One to three documentary tips from us:
  • Once Upon a Time in Iraq. The three-part Arte documentary [Alternative Link] deals with Iraq under Saddam Hussein, the invasion of the "Coalition of the Willing" in 2003, the fall of Saddam, the war that lasted for years, the emergence of the terrorist organisation "Islamic State" up to today's Iraq. A must watch! ;-)
  • The Cleaners. Explore the shadow [Alternative Link] industry of "content moderators" hired by Silicon Valley bosses to monitor what we see online. Although Tristan Harris, the most famous prodigal tech bro appears, this film is certainly better suited than The Social Dilemma to understanding hate and fake news online.
  • The Gig is up. No more time off the job [Alternative Link], that's what Uber and Deliveroo promise! Why was this hardly a topic on 1 May ??? For Uber Eats and Co. We should take the insanity of the gig economy as an opportunity to think more about work, low wages and food/to-go/ordering culture. But this is also something for a separate newsletter.
Music N°2
DJ Koze - DJ Koze Presents Pampa, Vol. 1

I recently rediscovered this compilation. I'd like to say "I pulled it out of the old box of long-forgotten CDs", but unfortunately that remains wishful thinking. To be honest, the Spotify algorithms threw this great record back at me. Let's leave this little observation as it is and get back to the matter at hand. DJ Koze, luminary of German techno music, label boss (Pampa Records) and one of those techno artists who manage the balancing act between the gloomy, closed Berlin club scene and the big mainstream stage relatively smoothly and without apparent ease. The list of artists DJ Koze brings together here under one roof speaks for his standing: Roman Flügel, Mount Kimbie, Jamie XX or Acid Paul mix with label artists like Sophia Kennedy, Die Vögel or Isolée.
The sound fits well into this time of year. Ideal for enjoying the first real sunshine hours of the year outside. A bit of melancholy resonates when it gets a bit brisker and you wish you were in a club or at least in a nice beer garden. Let's hope that soon we won't have to listen to music like this only in our own rooms.
Rosa resonance.
It's kind of stupid right now. We have plenty of time on our hands but we find it difficult to use it properly. Instead of reading, we surf through social media, which further reinforces the feeling of restlessness. Hartmut Rosa talks about this in an interview worth reading in this weekend's taz: "We do things that deliver short-cycled high stimulation density with low resonance value." Rosa admits to watching stupid videos himself from time to time. Yes, exactly the intellectual, resonance and social theorist Rosa watches cat videos. So, stay cool. He describes how the pandemic heightens the dystopian potentials of capitalist modernity and, at the same time, speeds up time and a de-realisation of space and the social. Look like we have landed back at our superstructure capitalism after all - pardon.

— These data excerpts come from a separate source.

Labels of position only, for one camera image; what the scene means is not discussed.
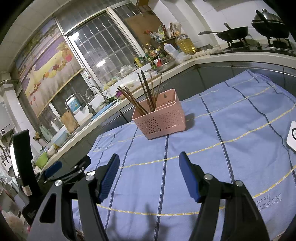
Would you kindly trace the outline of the gas stove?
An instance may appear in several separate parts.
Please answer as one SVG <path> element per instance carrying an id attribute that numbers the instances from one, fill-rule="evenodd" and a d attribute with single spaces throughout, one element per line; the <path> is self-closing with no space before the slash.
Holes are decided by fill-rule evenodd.
<path id="1" fill-rule="evenodd" d="M 215 50 L 211 55 L 239 53 L 239 52 L 271 52 L 295 57 L 295 50 L 289 39 L 267 39 L 267 44 L 262 44 L 253 39 L 240 39 L 228 42 L 228 47 Z"/>

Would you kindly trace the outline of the blue checked tablecloth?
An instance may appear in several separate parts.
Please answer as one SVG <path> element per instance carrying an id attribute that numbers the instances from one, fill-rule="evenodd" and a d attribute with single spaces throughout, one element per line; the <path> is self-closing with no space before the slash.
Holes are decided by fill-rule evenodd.
<path id="1" fill-rule="evenodd" d="M 179 154 L 218 180 L 241 180 L 270 238 L 295 216 L 295 152 L 286 142 L 295 97 L 246 70 L 182 102 L 183 132 L 148 140 L 135 123 L 99 134 L 87 171 L 113 154 L 120 168 L 98 211 L 110 240 L 188 240 L 200 205 L 189 195 Z"/>

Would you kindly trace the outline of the blue-labelled detergent jug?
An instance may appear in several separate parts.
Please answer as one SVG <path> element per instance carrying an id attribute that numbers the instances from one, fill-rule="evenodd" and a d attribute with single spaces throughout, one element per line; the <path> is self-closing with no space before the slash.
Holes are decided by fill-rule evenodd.
<path id="1" fill-rule="evenodd" d="M 76 110 L 78 110 L 81 107 L 81 104 L 80 104 L 78 98 L 73 96 L 73 97 L 67 99 L 67 106 L 74 113 Z"/>

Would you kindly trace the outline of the pink perforated utensil basket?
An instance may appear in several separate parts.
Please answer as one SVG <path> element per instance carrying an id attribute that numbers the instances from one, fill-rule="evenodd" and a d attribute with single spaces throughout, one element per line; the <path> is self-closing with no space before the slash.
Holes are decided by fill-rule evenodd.
<path id="1" fill-rule="evenodd" d="M 156 110 L 152 113 L 141 115 L 135 109 L 132 120 L 148 140 L 186 129 L 185 114 L 175 89 L 158 94 Z"/>

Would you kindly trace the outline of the dark wooden chopstick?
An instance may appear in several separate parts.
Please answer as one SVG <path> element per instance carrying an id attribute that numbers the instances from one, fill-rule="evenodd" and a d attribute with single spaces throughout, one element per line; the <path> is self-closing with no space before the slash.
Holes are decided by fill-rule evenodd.
<path id="1" fill-rule="evenodd" d="M 151 93 L 151 90 L 149 88 L 147 79 L 145 78 L 145 74 L 144 74 L 144 72 L 142 70 L 140 71 L 140 73 L 142 75 L 142 78 L 143 78 L 143 81 L 144 81 L 144 84 L 145 84 L 146 92 L 148 94 L 148 97 L 149 97 L 149 100 L 150 100 L 150 103 L 151 103 L 152 110 L 155 111 L 156 110 L 156 106 L 154 104 L 154 98 L 152 97 L 152 93 Z"/>

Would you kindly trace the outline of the white plastic jug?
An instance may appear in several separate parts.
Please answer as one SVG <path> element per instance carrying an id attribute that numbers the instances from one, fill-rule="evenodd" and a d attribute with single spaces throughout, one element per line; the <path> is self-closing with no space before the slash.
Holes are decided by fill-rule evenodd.
<path id="1" fill-rule="evenodd" d="M 172 44 L 166 43 L 164 45 L 164 50 L 174 59 L 176 59 L 179 54 L 178 50 L 175 49 Z"/>

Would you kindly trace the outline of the yellow cooking oil bottle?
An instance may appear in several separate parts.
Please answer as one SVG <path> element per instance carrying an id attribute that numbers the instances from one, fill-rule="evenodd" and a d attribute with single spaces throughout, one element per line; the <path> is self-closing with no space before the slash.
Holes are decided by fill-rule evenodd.
<path id="1" fill-rule="evenodd" d="M 191 41 L 189 36 L 186 34 L 178 35 L 176 37 L 175 42 L 177 46 L 180 48 L 180 50 L 185 54 L 194 55 L 197 52 L 193 42 Z"/>

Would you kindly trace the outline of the floral window blind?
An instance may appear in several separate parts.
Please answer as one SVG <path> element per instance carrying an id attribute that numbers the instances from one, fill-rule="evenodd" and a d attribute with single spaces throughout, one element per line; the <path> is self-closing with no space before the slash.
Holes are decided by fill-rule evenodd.
<path id="1" fill-rule="evenodd" d="M 36 116 L 82 70 L 54 19 L 25 45 L 16 59 L 16 69 Z"/>

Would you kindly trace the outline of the black lidded wok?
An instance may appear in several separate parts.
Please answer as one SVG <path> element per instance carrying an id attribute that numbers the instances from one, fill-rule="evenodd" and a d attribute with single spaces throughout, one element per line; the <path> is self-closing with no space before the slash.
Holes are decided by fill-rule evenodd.
<path id="1" fill-rule="evenodd" d="M 290 32 L 279 16 L 269 13 L 267 9 L 256 10 L 255 12 L 256 15 L 251 24 L 261 35 L 280 39 L 289 37 Z"/>

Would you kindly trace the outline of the chrome kitchen faucet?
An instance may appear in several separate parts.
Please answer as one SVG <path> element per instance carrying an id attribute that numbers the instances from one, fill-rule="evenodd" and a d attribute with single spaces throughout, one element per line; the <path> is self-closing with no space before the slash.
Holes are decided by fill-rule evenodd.
<path id="1" fill-rule="evenodd" d="M 76 102 L 79 104 L 80 110 L 82 110 L 85 106 L 87 106 L 88 111 L 90 114 L 95 115 L 96 111 L 93 109 L 93 107 L 86 101 L 86 99 L 78 92 L 75 92 L 74 94 L 71 94 L 66 100 L 65 100 L 65 106 L 67 109 L 71 110 L 69 103 L 72 99 L 76 99 Z"/>

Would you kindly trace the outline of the wooden cutting board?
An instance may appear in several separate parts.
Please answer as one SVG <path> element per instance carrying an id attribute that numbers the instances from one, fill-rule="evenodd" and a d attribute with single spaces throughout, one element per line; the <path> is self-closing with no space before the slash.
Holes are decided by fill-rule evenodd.
<path id="1" fill-rule="evenodd" d="M 74 115 L 70 110 L 67 110 L 62 116 L 61 121 L 66 127 L 69 133 L 73 133 L 76 129 L 79 128 L 79 123 L 74 118 Z"/>

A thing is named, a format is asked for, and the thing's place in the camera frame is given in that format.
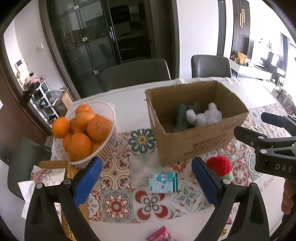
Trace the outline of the right hand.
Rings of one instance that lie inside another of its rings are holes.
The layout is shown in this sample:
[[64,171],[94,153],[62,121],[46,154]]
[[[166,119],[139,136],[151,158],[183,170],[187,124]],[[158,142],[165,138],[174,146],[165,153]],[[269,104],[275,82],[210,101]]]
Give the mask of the right hand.
[[295,204],[295,183],[291,180],[285,179],[281,210],[284,214],[289,215]]

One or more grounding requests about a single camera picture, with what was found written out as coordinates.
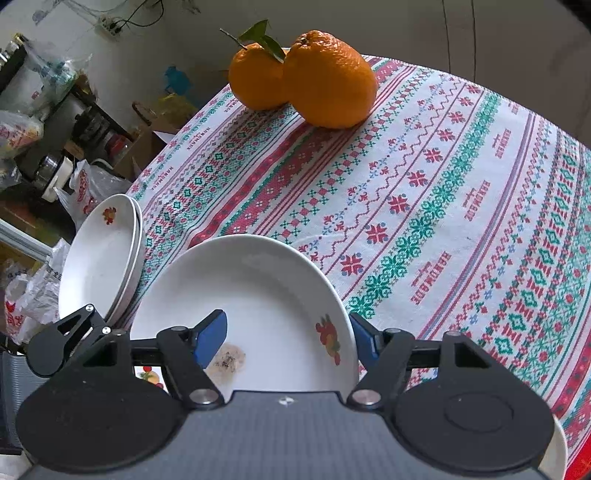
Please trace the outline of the patterned red green tablecloth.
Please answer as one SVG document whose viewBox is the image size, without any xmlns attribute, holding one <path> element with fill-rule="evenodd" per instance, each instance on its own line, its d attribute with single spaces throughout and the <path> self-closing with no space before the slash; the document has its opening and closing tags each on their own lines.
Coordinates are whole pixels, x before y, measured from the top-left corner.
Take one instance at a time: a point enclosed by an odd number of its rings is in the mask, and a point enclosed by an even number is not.
<svg viewBox="0 0 591 480">
<path fill-rule="evenodd" d="M 309 126 L 222 89 L 132 184 L 146 290 L 213 236 L 294 246 L 377 327 L 471 337 L 590 446 L 590 152 L 468 80 L 373 57 L 369 119 Z"/>
</svg>

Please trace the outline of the blue thermos jug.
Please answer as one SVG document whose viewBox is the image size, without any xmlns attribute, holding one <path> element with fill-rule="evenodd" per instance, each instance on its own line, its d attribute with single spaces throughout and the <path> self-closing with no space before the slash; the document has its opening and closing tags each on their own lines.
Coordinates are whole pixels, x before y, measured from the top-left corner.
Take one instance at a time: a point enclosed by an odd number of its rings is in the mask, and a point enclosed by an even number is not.
<svg viewBox="0 0 591 480">
<path fill-rule="evenodd" d="M 174 65 L 166 68 L 164 76 L 166 79 L 165 91 L 167 93 L 185 95 L 192 87 L 192 83 L 187 75 L 178 70 Z"/>
</svg>

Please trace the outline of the large bumpy orange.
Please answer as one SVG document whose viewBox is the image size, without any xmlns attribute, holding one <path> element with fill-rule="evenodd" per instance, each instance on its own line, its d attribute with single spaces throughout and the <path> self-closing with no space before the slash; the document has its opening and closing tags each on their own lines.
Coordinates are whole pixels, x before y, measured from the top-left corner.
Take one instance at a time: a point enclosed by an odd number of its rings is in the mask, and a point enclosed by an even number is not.
<svg viewBox="0 0 591 480">
<path fill-rule="evenodd" d="M 370 114 L 378 81 L 368 61 L 346 42 L 311 30 L 291 45 L 283 84 L 295 111 L 315 127 L 348 129 Z"/>
</svg>

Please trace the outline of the orange with green leaf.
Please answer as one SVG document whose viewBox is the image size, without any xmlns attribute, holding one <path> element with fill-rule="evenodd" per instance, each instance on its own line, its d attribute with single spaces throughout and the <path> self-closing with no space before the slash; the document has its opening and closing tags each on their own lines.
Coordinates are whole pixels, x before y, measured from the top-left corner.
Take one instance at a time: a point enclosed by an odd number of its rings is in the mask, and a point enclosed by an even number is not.
<svg viewBox="0 0 591 480">
<path fill-rule="evenodd" d="M 253 111 L 271 110 L 288 101 L 283 84 L 283 62 L 288 50 L 270 36 L 269 27 L 270 20 L 263 19 L 237 36 L 219 30 L 238 46 L 228 67 L 232 94 Z"/>
</svg>

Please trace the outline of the black metal storage rack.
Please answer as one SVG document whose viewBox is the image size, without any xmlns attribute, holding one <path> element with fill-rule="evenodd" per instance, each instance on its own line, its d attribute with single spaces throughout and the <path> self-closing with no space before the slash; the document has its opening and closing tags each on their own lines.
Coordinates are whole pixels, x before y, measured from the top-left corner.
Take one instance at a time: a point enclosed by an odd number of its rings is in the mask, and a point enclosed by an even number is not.
<svg viewBox="0 0 591 480">
<path fill-rule="evenodd" d="M 1 207 L 84 216 L 130 182 L 130 134 L 97 103 L 85 59 L 15 36 L 1 52 Z"/>
</svg>

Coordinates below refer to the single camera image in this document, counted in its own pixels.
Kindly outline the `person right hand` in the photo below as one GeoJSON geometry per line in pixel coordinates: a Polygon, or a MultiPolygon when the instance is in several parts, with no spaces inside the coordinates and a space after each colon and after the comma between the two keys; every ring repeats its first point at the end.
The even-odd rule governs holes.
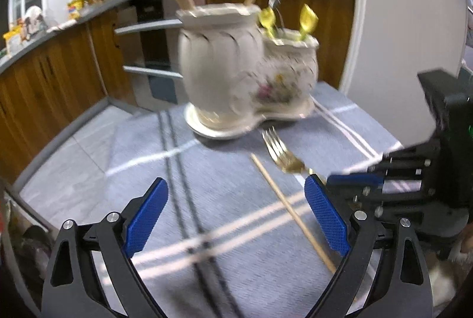
{"type": "Polygon", "coordinates": [[[472,238],[459,237],[450,250],[448,260],[460,265],[471,265],[472,238]]]}

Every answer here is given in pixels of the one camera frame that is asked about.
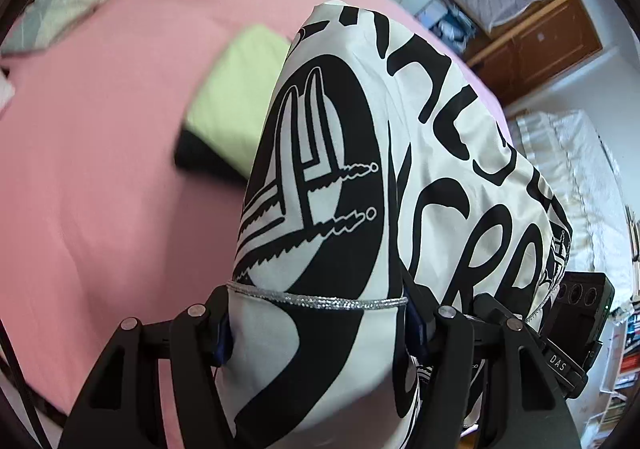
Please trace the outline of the white black graffiti print garment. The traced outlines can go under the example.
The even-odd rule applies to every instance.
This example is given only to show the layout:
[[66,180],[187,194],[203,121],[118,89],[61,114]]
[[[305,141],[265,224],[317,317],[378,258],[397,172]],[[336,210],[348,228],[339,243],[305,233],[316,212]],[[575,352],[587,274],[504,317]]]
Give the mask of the white black graffiti print garment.
[[408,286],[539,325],[572,228],[461,68],[330,1],[298,31],[245,193],[217,377],[240,448],[402,448],[419,408]]

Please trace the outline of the white bookshelf with books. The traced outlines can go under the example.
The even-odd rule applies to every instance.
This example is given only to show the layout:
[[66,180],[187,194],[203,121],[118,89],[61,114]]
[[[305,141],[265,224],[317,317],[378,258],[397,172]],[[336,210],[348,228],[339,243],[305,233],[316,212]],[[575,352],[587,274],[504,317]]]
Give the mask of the white bookshelf with books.
[[632,262],[631,295],[610,316],[608,357],[593,415],[582,434],[583,448],[604,445],[622,421],[634,387],[639,383],[639,221],[629,206],[626,219]]

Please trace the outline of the white ruffled bed cover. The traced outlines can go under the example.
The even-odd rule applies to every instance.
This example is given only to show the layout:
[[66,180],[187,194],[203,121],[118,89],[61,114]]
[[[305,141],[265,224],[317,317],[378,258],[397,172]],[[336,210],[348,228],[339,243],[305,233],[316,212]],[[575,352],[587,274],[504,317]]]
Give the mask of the white ruffled bed cover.
[[572,226],[567,269],[605,273],[614,287],[613,308],[630,301],[634,268],[620,171],[587,113],[525,113],[512,118],[509,129]]

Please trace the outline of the pink bed sheet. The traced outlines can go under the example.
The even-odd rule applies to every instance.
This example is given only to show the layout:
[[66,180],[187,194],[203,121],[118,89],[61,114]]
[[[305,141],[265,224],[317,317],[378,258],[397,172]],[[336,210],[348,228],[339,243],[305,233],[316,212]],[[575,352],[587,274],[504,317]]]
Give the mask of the pink bed sheet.
[[[245,27],[292,40],[326,1],[108,0],[3,60],[1,319],[61,412],[122,320],[170,320],[230,278],[243,191],[176,169],[183,114]],[[420,32],[391,0],[341,1]]]

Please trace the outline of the green black folded garment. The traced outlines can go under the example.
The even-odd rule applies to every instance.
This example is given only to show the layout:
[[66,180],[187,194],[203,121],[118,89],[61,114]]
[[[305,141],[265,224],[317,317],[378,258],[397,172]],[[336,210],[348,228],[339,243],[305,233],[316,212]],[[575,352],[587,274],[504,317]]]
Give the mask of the green black folded garment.
[[250,177],[290,41],[262,24],[236,34],[186,109],[174,151],[178,169],[240,183]]

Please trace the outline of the wooden shelf cabinet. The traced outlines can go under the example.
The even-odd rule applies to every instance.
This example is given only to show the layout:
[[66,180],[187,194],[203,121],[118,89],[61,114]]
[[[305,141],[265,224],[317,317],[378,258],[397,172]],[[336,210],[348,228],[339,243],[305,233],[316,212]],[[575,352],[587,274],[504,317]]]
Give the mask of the wooden shelf cabinet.
[[503,106],[603,48],[582,0],[431,0],[416,17]]

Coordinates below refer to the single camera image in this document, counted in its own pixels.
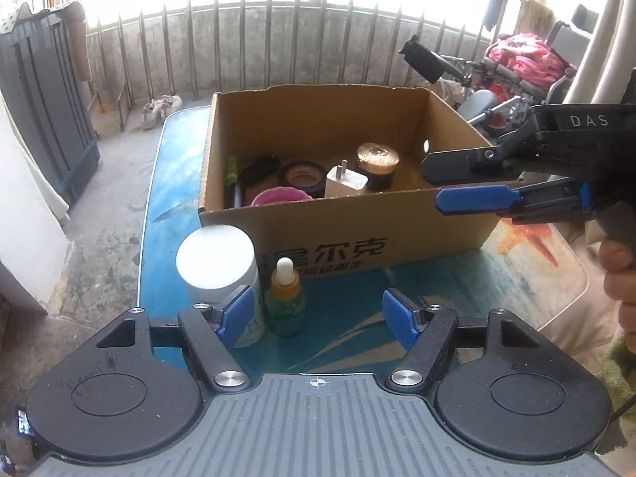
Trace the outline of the person's right hand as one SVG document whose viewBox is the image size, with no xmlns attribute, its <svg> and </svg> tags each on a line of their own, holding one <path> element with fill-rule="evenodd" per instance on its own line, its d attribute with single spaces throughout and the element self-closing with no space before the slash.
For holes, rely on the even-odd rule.
<svg viewBox="0 0 636 477">
<path fill-rule="evenodd" d="M 604 289 L 620 303 L 624 345 L 635 353 L 635 211 L 626 202 L 619 202 L 598 213 L 597 221 L 607 235 L 599 248 L 606 272 Z"/>
</svg>

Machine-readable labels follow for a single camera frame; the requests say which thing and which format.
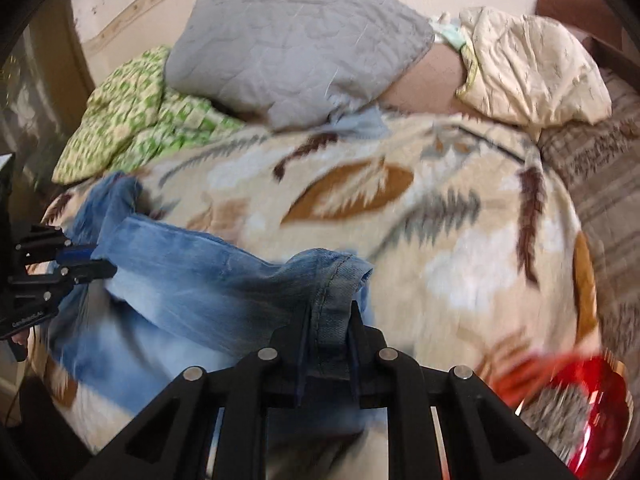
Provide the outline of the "pink bolster pillow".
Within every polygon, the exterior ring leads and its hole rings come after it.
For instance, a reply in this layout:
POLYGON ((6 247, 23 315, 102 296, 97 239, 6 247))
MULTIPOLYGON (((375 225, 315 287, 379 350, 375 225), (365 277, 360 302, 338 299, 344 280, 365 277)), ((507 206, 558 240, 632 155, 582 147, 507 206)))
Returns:
POLYGON ((433 47, 378 98, 378 104, 403 113, 472 115, 456 96, 465 82, 460 54, 446 44, 433 47))

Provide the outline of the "cream satin pillow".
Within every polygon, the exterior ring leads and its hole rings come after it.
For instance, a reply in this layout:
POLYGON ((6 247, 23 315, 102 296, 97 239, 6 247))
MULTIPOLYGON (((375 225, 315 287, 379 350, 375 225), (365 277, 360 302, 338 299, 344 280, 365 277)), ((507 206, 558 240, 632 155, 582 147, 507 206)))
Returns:
POLYGON ((561 23, 489 6, 465 9, 459 18, 466 79, 457 98, 466 106, 533 133, 611 117, 597 63, 561 23))

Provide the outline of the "blue denim jeans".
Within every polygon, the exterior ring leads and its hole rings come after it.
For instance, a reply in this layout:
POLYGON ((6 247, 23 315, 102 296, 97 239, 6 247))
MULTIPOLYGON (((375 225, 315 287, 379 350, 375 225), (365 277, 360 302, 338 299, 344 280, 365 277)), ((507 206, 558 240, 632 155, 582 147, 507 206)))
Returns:
POLYGON ((308 310, 307 401, 280 415, 278 437, 356 434, 366 415, 346 386, 343 349, 352 304, 368 302, 369 263, 311 249, 268 262, 218 237, 138 214, 140 183, 113 174, 90 192, 70 238, 116 266, 78 285, 44 329, 50 355, 78 382, 131 413, 192 365, 230 367, 308 310))

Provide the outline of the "striped brown bedsheet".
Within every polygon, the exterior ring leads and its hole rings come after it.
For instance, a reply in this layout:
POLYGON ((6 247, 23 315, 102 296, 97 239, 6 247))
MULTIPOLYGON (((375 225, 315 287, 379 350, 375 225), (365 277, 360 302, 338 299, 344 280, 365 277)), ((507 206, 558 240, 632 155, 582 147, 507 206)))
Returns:
POLYGON ((608 68, 601 75, 612 116, 544 130, 538 146, 587 237, 603 345, 623 361, 639 354, 639 93, 608 68))

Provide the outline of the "green patterned quilt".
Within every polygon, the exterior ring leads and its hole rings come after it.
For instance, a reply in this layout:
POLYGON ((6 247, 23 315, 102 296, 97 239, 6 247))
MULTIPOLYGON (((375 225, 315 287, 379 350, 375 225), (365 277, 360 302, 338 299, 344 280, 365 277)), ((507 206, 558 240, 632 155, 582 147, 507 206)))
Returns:
POLYGON ((205 98, 168 86, 170 47, 144 51, 117 67, 90 94, 52 181, 69 185, 112 171, 134 171, 184 148, 211 144, 244 128, 205 98))

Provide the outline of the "grey quilted pillow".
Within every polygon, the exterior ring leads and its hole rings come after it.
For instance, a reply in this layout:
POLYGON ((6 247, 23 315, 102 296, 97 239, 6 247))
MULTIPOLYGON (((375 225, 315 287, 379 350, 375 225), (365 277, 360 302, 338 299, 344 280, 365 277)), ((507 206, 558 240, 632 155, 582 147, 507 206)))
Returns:
POLYGON ((433 42, 399 0, 196 0, 165 78, 274 131, 307 129, 368 107, 433 42))

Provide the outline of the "beige leaf-print fleece blanket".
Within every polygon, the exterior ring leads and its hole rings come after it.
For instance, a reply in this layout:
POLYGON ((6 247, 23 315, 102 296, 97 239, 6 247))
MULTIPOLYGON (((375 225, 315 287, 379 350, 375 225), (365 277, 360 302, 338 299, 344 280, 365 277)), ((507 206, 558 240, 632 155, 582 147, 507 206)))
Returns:
MULTIPOLYGON (((459 117, 388 125, 383 140, 251 128, 120 174, 140 183, 138 214, 264 261, 318 248, 369 263, 363 319, 426 366, 463 364, 488 381, 531 354, 597 354, 585 235, 535 144, 459 117)), ((91 190, 111 176, 71 188, 50 206, 53 222, 70 236, 91 190)), ((49 323, 34 331, 30 364, 99 451, 139 412, 73 378, 50 355, 49 323)))

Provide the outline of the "red glass bowl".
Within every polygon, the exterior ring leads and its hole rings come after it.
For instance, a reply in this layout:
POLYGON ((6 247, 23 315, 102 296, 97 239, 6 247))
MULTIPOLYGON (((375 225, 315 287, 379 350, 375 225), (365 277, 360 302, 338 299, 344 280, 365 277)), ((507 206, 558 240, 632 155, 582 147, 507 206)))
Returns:
POLYGON ((632 399, 625 367, 610 352, 531 354, 488 384, 576 478, 613 477, 632 399))

We notice this particularly now because social interactions are almost completely absent or at least take place in a very limited way. What we are missing are, above all, unplanned social interactions. According to Rosa, this causes a dramatic psychological loss of energy. We are supercharged, even overcharged, and at the same time, we lack energy. If we take these thoughts seriously, it follows that in addition to the European Recovery Programme of economic (and hopefully) ecological reconstruction, we as a society must also invest heavily in non-material reconstruction! This concerns everyone, but especially young people such as pupils, students, trainees - groups whose interests were marginalised worldwide during the pandemic.
Music N°3
Iliona – Moins Jolie & Reste

Music and poetry combined into modern, French chanson. The young Iliona reminds us of the French singer Barbara, whom Ilona also describes as a great influence and whom we have already featured here. Or is she the new Angèle? Young, talented and also stepping out of Belgium onto the stage of the francophone world. My tip that almost made me cry is Moins Jolie - that's how much it moved me. Maybe it was the moment, but the lyrics and Illiona's voice have a certain poetic power.
C'est le jour où l'été est arrivé
Le jour où nous avons rangé nos ratés
Comme l'on jette parfois du mobilier abîmé
On a déposé notre amour sur un trottoir du quartier
Alors sans cri, nous avons ri
Comme pour couvrir le bruit de nos sanglots
Timidement, on s'est dit "restons amis", comme si c'était beau

If you like it electronic-poppy, the song Reste is also recommended (trigger warning: autotune).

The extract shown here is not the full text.